I'm happy to hear you are slowly recovering and it helps me feel reassured that recovery is possible. Please do let me know how you get on as its great to hear others experiences and share.
I stopped taken the olanzapine tablet in December by myself that all I was doing when I was taken that was sleeping thank god I live with my parents at that time because they look after my baby I moved out my parents house end of January and I feel great from not taken it. But checked with u Dr's before u do anything with u medication s
Yeah I feel great we r thinking of having another baby but I don't want that pp back I was great until my daughter had to go to another hospital then it came on me
Main things bothering me are this complete fogginess and fatigue. Wonder how much is depression and how much is recovery? I just feel so stupid all the time!

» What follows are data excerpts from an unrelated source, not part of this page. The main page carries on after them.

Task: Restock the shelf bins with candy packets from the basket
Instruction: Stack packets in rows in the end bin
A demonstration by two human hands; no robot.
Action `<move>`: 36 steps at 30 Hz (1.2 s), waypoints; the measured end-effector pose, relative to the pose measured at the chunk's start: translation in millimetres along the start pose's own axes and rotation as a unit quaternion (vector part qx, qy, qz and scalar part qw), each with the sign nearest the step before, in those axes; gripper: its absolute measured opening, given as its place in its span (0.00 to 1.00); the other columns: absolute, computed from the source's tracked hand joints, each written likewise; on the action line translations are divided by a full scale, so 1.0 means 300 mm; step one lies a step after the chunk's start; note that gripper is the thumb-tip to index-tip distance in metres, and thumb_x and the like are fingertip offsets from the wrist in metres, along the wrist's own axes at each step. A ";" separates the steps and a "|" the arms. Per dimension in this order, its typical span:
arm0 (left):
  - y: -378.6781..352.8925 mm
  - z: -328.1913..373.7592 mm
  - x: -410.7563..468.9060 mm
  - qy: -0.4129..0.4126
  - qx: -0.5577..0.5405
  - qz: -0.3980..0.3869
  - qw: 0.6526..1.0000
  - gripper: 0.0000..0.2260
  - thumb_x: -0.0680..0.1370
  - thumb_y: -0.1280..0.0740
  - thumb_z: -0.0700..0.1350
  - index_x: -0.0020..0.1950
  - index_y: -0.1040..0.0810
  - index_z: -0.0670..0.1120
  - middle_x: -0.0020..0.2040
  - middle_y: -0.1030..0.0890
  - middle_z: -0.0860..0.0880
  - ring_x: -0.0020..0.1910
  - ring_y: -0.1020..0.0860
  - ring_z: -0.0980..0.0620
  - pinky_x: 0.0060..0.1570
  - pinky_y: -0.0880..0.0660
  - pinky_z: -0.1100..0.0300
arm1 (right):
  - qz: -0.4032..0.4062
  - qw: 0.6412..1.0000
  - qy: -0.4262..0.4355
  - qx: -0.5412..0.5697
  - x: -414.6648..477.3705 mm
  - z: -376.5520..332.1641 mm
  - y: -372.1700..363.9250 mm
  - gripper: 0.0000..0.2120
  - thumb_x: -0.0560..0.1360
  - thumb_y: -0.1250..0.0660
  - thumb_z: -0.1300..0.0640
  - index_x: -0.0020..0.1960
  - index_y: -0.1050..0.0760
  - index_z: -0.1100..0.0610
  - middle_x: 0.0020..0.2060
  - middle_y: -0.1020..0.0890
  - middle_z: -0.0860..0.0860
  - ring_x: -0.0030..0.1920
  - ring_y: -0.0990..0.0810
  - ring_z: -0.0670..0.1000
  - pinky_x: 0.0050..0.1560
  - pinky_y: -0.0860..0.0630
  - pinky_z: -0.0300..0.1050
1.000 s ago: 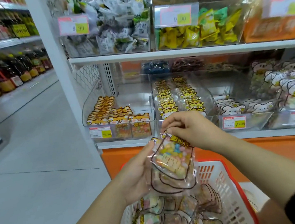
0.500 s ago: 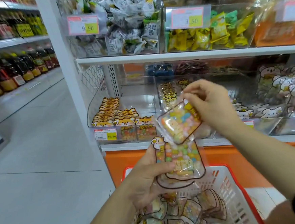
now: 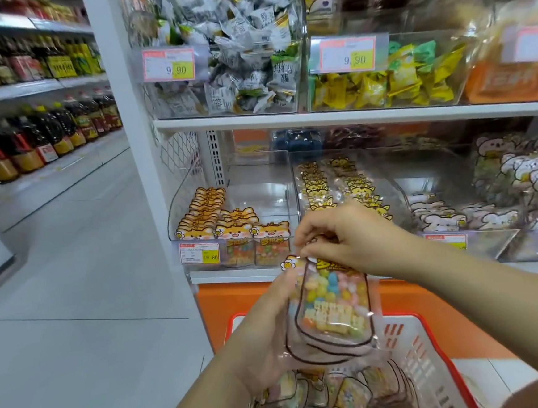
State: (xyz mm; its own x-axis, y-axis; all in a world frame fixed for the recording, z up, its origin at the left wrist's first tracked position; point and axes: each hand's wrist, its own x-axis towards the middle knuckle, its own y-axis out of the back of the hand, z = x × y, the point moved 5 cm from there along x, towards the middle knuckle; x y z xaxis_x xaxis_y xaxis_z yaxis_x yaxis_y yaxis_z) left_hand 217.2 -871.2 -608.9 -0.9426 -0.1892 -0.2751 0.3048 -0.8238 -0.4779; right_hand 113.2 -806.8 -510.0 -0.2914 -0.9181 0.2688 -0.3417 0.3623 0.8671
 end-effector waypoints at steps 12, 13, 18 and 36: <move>0.059 0.051 -0.044 -0.137 0.049 0.046 0.988 0.32 0.70 0.23 0.37 0.71 0.31 0.51 0.62 0.17 0.45 0.62 0.20 0.43 0.67 0.28 0.39 | -0.024 0.698 -0.325 0.638 -0.105 0.039 -0.154 0.12 0.77 0.33 0.57 0.54 0.20 0.64 0.46 0.14 0.59 0.42 0.14 0.54 0.47 0.16 0.51; 0.055 0.046 -0.042 -0.128 0.065 0.043 0.989 0.33 0.71 0.23 0.40 0.72 0.32 0.53 0.63 0.18 0.46 0.63 0.20 0.43 0.68 0.29 0.39 | -0.007 0.695 -0.320 0.643 -0.102 0.025 -0.176 0.08 0.77 0.35 0.62 0.52 0.21 0.65 0.43 0.15 0.60 0.39 0.15 0.54 0.42 0.16 0.48; 0.069 0.022 -0.057 -0.043 0.127 0.022 0.991 0.26 0.76 0.26 0.49 0.69 0.35 0.61 0.58 0.16 0.53 0.58 0.18 0.47 0.60 0.23 0.39 | 0.088 0.758 -0.295 0.574 -0.102 0.038 -0.204 0.04 0.75 0.31 0.67 0.45 0.24 0.60 0.36 0.16 0.61 0.35 0.20 0.55 0.39 0.22 0.48; 0.179 0.511 0.196 -0.317 0.430 0.121 0.837 0.33 0.74 0.26 0.40 0.74 0.35 0.60 0.69 0.25 0.59 0.67 0.27 0.63 0.69 0.28 0.53 | 0.020 0.995 -0.072 -0.062 0.309 -0.009 0.157 0.22 0.71 0.24 0.55 0.62 0.26 0.46 0.52 0.19 0.42 0.48 0.21 0.41 0.49 0.25 0.35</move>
State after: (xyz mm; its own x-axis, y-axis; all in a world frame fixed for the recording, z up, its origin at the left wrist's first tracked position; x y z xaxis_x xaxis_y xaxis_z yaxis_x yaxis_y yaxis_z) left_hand 157.4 -1008.6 -522.9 -0.8339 -0.4265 0.3504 0.5429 -0.7486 0.3807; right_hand 72.6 -875.2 -443.2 -0.4309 -0.8673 0.2493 -0.2172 0.3678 0.9042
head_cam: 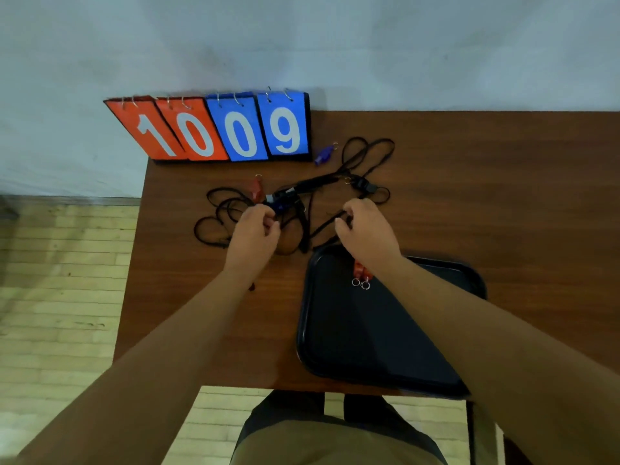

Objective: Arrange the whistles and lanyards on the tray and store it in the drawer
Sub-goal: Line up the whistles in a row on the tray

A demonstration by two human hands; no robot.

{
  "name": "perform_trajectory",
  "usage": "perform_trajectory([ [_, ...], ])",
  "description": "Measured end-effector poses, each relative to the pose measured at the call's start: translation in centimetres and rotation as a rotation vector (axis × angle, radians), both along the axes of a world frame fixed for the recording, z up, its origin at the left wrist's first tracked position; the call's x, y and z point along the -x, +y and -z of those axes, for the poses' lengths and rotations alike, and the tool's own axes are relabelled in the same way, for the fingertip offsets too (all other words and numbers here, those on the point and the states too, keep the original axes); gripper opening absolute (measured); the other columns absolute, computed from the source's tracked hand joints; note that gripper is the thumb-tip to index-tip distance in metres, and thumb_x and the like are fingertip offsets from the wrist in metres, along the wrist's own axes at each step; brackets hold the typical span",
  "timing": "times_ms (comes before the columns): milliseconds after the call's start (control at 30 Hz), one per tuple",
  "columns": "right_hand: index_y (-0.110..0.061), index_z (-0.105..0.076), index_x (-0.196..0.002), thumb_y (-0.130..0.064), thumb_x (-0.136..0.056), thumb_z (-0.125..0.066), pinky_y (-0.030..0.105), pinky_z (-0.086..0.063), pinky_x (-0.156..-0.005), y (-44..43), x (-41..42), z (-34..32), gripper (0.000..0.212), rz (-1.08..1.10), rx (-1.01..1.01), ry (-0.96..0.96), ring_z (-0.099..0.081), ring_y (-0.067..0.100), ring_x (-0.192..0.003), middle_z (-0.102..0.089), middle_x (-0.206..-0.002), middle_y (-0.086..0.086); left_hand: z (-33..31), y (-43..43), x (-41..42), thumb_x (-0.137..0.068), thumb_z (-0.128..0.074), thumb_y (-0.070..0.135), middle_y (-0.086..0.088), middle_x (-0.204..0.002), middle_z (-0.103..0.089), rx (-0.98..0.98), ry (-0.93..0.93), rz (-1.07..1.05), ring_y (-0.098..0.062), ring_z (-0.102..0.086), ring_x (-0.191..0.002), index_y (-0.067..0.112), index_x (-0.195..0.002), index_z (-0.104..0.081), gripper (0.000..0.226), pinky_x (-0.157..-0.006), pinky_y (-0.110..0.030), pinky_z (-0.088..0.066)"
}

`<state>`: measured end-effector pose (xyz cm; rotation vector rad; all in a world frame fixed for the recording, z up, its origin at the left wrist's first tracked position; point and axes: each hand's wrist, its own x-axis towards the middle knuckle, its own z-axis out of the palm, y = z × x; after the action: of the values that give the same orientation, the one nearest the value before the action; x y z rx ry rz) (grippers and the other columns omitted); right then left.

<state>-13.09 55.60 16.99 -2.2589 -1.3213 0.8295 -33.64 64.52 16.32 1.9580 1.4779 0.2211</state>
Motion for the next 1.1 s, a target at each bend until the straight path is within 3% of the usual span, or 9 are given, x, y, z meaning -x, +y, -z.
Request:
perform_trajectory([
  [167, -0.006, -0.055, -0.125, -0.025, -0.095, -0.057, 0.034, -0.048, -0.081, 4.8, 2.6, 1.4, 0.036, -0.107, -0.013, -0.055, -0.059, 0.027, -0.106, -0.053, -0.124, 0.011, 2.3, 3.6, 2.0, -0.094, -0.065, 0.03, -0.006, -0.115, -0.053, -0.066, 0.152, 0.041, -0.023, -0.056, -0.104, 0.012, -0.122, -0.057, 0.034, -0.086, -0.04, -0.054],
  [333, -0.003, -0.05, -0.13, -0.025, -0.098, -0.056, 0.036, -0.048, -0.086, 8.1, 3.8, 3.6, 0.039, -0.127, 0.053, -0.037, -0.057, 0.03, -0.109, -0.05, -0.127, 0.015, 4.4, 4.0, 2.2, -0.094, -0.066, 0.029, -0.011, -0.119, -0.053, -0.066, 0.221, 0.169, -0.03, -0.053, -0.112, 0.012, -0.124, -0.055, 0.036, -0.086, -0.041, -0.052],
  [567, -0.005, -0.054, -0.129, -0.029, -0.097, -0.062, 0.037, -0.049, -0.083, 9.3, 4.6, 5.9, 0.041, -0.073, 0.093, -0.061, -0.059, 0.034, -0.107, -0.046, -0.131, 0.016, 4.9, 4.1, 3.3, -0.097, -0.06, 0.02, -0.009, -0.124, -0.055, -0.059, 0.131, 0.201, -0.026, -0.056, -0.112, 0.008, -0.132, -0.052, 0.038, -0.087, -0.033, -0.049],
  [733, -0.004, -0.056, -0.126, -0.021, -0.098, -0.057, 0.032, -0.043, -0.076, 8.8, 4.7, 5.7, 0.033, -0.084, 0.064, -0.072, -0.059, 0.034, -0.102, -0.05, -0.126, 0.016, 3.8, 3.8, 4.6, -0.097, -0.059, 0.019, -0.005, -0.127, -0.049, 0.042, 0.023, 0.022, -0.015, -0.054, -0.101, 0.009, -0.131, -0.054, 0.035, -0.081, -0.019, -0.04],
  [1000, -0.007, -0.055, -0.104, -0.023, -0.093, -0.063, 0.038, -0.049, -0.063, 7.1, 3.3, 2.0, 0.021, -0.063, 0.045, -0.012, -0.059, 0.024, -0.075, -0.061, -0.087, 0.007, 2.5, 2.8, 5.0, -0.098, -0.062, 0.024, 0.005, -0.112, -0.058, 0.148, -0.199, -0.159, -0.003, -0.057, -0.094, 0.02, -0.122, -0.055, 0.025, -0.072, -0.008, -0.043],
  [1100, -0.012, -0.058, -0.097, -0.027, -0.092, -0.064, 0.039, -0.052, -0.061, 5.5, 2.8, 0.5, 0.017, 0.03, 0.038, 0.081, -0.06, 0.018, -0.066, -0.063, -0.076, 0.004, 1.6, 2.1, 4.4, -0.099, -0.061, 0.022, 0.007, -0.113, -0.06, 0.275, -0.372, -0.253, -0.006, -0.062, -0.103, 0.019, -0.129, -0.052, 0.032, -0.084, -0.013, -0.049],
])
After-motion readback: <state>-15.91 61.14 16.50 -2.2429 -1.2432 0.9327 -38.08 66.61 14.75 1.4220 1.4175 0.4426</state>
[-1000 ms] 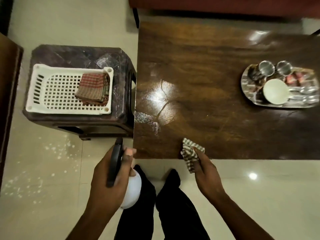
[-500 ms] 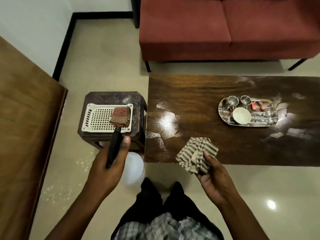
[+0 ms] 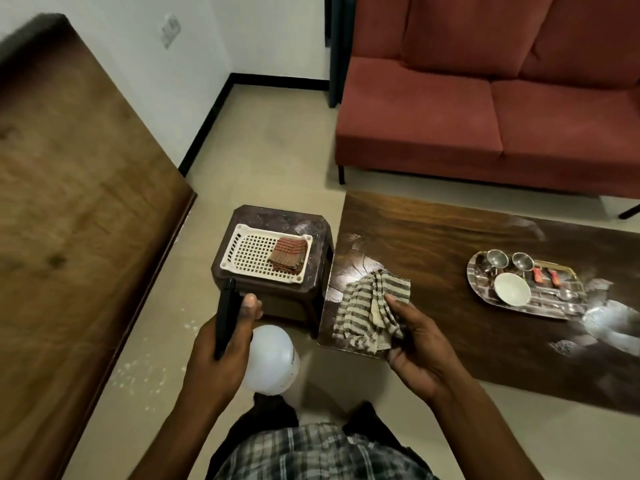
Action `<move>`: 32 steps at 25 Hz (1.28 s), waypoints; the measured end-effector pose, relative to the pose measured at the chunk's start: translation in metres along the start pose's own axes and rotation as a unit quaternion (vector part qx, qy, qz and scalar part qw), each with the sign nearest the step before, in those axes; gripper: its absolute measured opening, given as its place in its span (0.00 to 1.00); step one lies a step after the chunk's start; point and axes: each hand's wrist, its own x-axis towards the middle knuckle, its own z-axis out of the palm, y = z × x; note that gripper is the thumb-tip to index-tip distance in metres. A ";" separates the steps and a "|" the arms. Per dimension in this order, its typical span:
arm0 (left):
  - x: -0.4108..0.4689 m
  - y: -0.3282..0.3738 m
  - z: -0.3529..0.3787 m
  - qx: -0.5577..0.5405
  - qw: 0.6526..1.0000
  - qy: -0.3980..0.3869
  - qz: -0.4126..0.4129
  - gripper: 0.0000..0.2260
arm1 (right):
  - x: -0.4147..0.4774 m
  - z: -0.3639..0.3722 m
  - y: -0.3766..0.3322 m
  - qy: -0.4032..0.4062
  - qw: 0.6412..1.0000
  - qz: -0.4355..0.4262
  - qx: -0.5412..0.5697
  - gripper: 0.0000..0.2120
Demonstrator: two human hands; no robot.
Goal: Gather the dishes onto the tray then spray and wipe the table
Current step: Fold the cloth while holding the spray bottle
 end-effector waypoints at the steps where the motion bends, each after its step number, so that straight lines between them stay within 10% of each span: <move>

Thanks for your update. I'm glad you have found the replies here helpful. For me I think the effects of medication had a lot to do with the fogginess and fatigue. I found the medication kept me stable but made me a lot slower and confused. As I mentioned earlier, I had depression for a year or more and found it so tiring.
Try to remember you have had such a serious illness which although temporary and very treatable takes a lot of energy to cope with each day. Surround yourself with support and you will find the good days will eventually outweigh the not so good.
Hi! Sorry hadn’t checked the thread in a while. Dealing with the depths of post natal depression at the moment. Fortunately the confusion is starting to lift a little, thank goodness. Although I still suffer from depersonalisation/derealisation. So grateful to use this forum though and hear from those that have recovered.
Hi Milkybuttons. I'm recovering from PP that I had in August. I now also have depersonalization/derealization every day. It's really hard to cope with, isn't it? But I guess it's one of the stages of recovering from the psychosis... I hope you are feeling a little better?
Good to hear from you although I'm sorry you're in the depths of depression at the moment. It did at times make me feel helpless and hopeless but eventually I recovered with medication in tandem with treatment.
I just wonder if mindfulness might be helpful with depersonalisation/derealisation (if only it were that easy !). When I had PP many years ago I felt like a completely different person trying to cope in the 'real' world.
The shared experiences are reassuring in a way aren't they? I wonder if you have seen on the frequently asked questions page, app-network.org/what-is-pp/... experiences, the section on personal experiences? "Eve's story' is there in which she talks about confusion and feeling as though she was in a terrible 'dream' world.
Take good care and rest as much as you can. We are all here to lean on.
It gets better, I was to the point where I wasn’t even talking. Through medication and talk therapy over the last 3 years I’ve come totally back to normal! Take it slow, I know we all just wanna bounce back, forget the ugliness and move on but this takes time. You will get yourself back and you’ll be stronger than you thought you could be! Take care
Thanks so much Makingprogress for your message. It really helps to know things do get better. I would love to talk to you some more about your recovery.